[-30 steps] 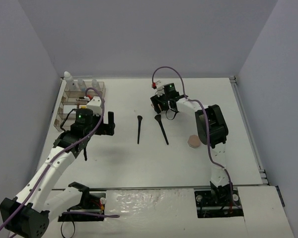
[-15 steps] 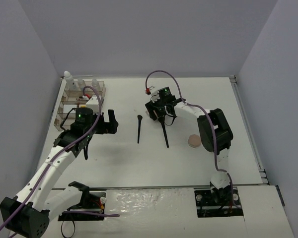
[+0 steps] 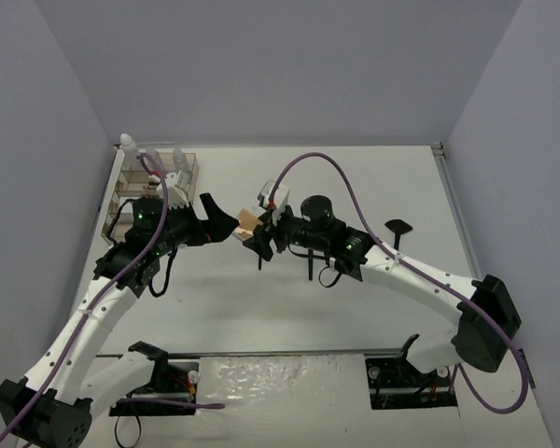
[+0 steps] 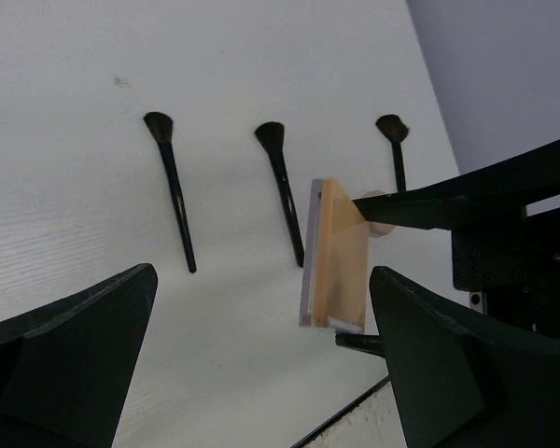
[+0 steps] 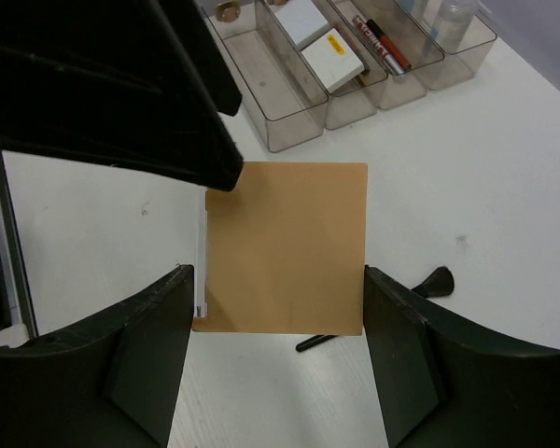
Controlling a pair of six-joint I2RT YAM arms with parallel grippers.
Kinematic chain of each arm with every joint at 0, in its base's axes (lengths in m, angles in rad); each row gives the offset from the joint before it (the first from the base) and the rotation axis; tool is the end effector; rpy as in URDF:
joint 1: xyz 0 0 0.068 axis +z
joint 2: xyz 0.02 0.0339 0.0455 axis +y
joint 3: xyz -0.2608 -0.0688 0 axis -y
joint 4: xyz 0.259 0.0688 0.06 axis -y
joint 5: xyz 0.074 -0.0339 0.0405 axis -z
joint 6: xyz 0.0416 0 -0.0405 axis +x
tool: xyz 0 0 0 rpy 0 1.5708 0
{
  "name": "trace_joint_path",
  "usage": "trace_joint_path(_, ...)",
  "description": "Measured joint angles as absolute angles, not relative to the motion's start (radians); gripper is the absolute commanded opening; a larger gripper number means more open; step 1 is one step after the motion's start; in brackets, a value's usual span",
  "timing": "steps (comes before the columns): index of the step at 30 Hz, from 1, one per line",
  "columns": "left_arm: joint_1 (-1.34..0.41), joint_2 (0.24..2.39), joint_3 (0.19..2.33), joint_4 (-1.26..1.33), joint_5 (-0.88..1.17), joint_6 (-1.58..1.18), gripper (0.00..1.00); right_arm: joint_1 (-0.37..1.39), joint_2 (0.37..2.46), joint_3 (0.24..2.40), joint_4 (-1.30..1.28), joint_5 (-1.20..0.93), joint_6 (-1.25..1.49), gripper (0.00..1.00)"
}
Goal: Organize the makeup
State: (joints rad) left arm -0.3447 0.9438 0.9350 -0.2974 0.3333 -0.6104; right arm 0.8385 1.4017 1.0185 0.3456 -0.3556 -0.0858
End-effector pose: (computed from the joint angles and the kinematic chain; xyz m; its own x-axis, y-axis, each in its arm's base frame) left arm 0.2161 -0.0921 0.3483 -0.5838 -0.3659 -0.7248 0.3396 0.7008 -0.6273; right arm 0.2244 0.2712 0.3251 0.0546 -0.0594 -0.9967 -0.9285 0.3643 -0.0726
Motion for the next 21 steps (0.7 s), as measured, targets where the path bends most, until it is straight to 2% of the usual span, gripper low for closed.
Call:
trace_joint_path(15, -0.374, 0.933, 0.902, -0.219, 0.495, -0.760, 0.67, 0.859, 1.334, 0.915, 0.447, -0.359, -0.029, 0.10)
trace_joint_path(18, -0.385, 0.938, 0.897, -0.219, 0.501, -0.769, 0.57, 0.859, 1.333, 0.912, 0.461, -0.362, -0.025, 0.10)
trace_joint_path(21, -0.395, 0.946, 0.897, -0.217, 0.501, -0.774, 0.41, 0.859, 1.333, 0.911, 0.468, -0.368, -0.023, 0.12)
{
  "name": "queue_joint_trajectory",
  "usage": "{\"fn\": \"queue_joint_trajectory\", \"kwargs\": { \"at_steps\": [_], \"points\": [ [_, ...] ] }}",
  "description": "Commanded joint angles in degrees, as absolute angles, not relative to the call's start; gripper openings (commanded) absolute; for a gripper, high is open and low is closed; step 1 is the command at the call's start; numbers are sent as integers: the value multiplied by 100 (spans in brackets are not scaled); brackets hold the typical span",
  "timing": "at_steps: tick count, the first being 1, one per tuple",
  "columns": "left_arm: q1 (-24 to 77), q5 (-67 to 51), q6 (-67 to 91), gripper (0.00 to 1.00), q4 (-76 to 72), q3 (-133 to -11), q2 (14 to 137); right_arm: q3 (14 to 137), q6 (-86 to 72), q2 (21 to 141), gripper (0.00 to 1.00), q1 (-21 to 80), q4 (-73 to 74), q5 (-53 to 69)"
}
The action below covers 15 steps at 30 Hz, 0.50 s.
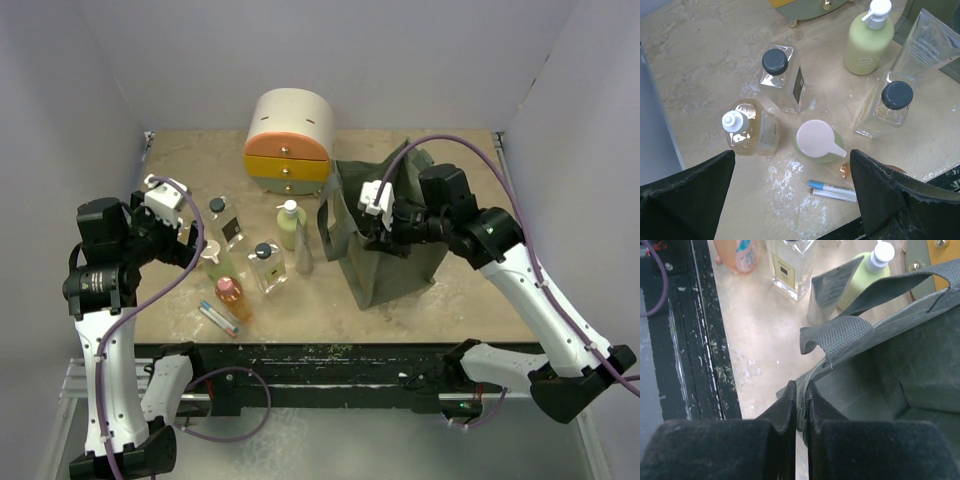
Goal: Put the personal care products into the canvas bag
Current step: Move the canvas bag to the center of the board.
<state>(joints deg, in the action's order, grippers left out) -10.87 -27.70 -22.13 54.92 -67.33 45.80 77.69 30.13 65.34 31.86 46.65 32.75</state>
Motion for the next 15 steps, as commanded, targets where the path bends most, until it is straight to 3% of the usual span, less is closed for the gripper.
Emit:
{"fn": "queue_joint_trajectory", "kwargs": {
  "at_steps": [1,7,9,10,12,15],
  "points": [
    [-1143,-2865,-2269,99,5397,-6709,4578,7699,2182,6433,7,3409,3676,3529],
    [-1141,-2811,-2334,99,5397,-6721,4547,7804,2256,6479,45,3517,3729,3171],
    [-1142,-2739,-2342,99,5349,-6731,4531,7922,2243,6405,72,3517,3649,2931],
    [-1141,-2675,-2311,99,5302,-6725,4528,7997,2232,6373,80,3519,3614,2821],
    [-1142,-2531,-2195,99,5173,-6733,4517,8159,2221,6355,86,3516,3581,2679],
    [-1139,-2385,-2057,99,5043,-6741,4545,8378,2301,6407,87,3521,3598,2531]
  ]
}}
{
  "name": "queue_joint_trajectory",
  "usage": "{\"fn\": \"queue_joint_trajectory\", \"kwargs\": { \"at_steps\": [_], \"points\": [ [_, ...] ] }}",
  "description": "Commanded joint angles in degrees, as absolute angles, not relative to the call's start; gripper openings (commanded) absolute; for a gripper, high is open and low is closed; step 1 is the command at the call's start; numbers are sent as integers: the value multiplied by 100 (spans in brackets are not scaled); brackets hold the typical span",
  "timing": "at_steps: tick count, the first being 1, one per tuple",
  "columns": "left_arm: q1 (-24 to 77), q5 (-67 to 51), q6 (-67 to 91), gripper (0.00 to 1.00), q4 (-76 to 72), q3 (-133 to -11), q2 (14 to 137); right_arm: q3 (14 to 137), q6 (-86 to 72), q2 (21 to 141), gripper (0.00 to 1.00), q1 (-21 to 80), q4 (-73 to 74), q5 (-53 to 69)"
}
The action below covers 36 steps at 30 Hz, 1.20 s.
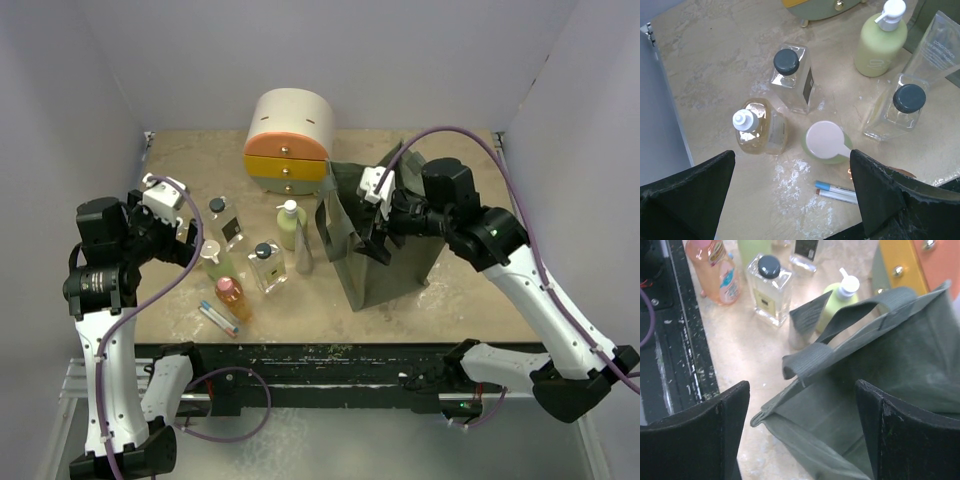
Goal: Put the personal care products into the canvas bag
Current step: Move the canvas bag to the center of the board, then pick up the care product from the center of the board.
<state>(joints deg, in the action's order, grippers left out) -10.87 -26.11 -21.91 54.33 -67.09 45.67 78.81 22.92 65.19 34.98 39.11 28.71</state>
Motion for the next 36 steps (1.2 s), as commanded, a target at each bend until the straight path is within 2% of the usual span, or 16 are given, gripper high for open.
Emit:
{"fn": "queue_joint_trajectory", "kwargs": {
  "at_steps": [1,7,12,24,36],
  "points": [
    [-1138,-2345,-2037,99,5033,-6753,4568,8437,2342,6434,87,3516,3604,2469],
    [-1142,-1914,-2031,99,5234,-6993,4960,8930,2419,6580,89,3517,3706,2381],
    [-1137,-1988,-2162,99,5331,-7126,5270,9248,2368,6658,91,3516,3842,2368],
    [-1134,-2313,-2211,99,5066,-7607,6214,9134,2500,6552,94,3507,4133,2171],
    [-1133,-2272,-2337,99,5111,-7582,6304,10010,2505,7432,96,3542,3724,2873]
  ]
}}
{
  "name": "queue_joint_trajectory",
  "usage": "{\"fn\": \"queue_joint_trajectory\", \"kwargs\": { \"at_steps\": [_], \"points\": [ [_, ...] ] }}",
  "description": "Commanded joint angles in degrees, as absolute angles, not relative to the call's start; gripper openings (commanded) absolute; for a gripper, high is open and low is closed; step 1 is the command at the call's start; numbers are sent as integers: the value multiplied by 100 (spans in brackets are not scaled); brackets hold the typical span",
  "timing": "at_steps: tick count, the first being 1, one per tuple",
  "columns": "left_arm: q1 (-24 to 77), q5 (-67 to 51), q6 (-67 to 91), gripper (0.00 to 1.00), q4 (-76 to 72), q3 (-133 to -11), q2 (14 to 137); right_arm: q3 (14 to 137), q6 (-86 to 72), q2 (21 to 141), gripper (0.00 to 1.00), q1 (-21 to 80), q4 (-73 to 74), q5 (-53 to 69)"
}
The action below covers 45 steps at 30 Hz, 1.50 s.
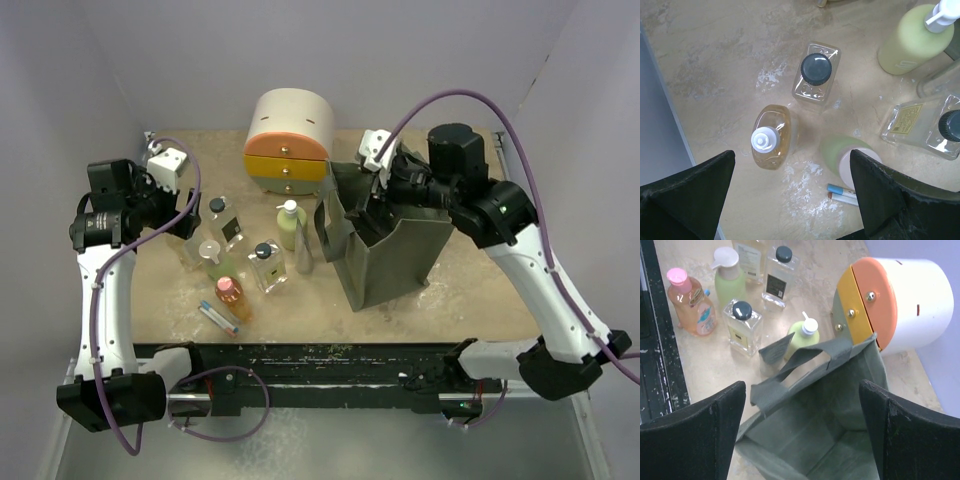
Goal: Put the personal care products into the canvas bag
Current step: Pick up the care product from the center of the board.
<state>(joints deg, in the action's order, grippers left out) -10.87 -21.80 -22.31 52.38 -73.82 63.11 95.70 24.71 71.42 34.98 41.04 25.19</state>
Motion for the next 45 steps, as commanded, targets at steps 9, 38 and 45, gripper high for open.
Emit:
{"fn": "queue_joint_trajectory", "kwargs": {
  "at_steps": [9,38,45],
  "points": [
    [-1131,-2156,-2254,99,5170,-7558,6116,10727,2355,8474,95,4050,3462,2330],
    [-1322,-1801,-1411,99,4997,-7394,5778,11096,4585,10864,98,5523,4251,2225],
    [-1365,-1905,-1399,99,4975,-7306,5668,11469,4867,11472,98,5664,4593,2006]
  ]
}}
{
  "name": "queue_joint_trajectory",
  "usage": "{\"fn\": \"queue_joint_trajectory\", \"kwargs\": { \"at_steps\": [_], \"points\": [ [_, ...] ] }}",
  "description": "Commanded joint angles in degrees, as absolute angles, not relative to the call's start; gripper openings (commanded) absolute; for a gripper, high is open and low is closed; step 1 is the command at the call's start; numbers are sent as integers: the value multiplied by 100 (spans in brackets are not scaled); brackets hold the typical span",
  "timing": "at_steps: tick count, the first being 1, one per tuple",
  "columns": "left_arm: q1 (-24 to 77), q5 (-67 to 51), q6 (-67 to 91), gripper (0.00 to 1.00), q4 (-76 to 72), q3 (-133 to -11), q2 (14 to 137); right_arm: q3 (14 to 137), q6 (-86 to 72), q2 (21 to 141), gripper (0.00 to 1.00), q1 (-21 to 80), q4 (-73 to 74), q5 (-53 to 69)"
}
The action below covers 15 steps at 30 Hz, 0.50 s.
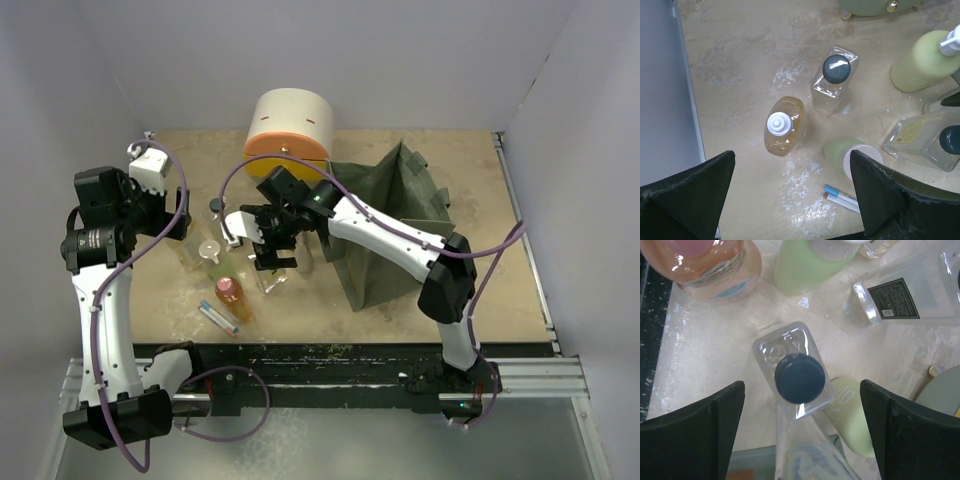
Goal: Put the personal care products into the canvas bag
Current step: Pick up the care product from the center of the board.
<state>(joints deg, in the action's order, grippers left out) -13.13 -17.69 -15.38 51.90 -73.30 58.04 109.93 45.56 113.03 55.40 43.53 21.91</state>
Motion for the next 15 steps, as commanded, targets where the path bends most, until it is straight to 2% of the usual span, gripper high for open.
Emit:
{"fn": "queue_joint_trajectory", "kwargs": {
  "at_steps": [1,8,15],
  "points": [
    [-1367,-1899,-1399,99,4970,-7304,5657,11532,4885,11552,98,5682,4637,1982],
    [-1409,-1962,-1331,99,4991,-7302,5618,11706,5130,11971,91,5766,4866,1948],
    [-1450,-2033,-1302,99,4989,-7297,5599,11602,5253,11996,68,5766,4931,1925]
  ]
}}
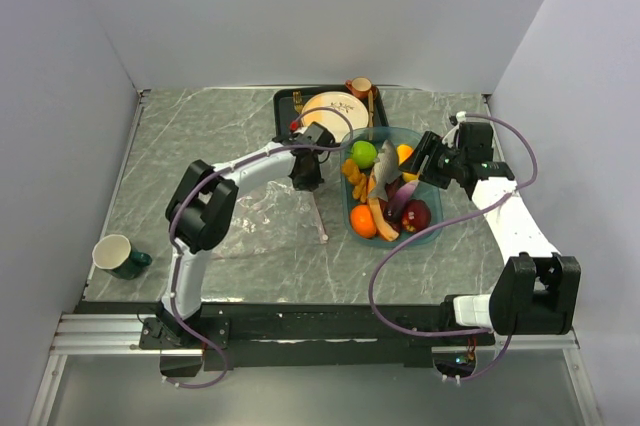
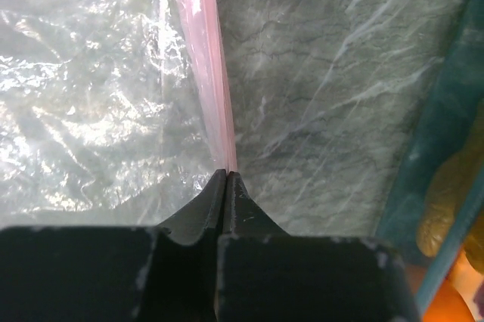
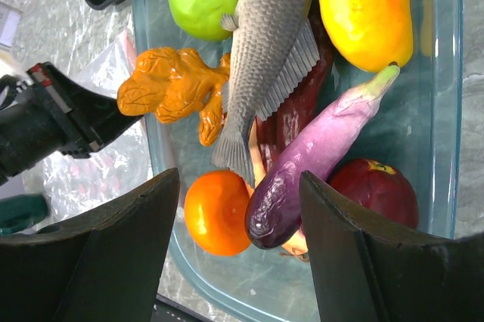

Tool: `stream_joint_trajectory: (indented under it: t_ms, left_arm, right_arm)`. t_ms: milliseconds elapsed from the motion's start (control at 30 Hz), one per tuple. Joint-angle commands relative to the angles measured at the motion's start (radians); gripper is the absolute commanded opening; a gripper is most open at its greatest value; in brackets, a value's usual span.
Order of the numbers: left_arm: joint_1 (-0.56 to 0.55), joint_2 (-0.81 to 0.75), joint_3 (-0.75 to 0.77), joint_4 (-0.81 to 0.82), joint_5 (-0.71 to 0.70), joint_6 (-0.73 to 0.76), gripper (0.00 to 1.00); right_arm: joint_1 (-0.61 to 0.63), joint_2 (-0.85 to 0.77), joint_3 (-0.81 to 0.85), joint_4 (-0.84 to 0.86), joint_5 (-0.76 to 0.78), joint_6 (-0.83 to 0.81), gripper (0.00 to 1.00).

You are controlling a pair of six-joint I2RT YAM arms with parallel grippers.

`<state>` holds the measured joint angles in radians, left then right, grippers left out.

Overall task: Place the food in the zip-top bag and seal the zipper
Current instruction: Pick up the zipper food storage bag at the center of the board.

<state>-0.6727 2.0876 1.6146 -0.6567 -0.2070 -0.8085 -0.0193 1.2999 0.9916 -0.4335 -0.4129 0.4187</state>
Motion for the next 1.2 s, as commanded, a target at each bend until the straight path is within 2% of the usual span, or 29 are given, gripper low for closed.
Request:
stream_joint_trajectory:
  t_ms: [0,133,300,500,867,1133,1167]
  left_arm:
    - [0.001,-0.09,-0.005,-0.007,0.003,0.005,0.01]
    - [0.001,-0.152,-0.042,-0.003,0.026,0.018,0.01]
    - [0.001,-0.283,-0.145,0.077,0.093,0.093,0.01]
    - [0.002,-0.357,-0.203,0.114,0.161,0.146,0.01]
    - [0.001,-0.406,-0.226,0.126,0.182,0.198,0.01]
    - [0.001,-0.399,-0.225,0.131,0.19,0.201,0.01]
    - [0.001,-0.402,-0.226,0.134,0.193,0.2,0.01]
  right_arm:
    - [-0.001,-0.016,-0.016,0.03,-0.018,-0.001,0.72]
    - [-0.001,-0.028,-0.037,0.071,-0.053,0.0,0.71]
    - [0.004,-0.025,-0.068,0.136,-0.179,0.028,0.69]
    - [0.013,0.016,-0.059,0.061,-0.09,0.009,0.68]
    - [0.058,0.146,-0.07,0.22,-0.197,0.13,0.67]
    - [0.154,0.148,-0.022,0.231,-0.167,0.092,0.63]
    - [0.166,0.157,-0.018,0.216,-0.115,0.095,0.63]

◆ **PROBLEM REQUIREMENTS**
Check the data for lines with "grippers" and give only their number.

◆ **RESULT OF THE TASK**
7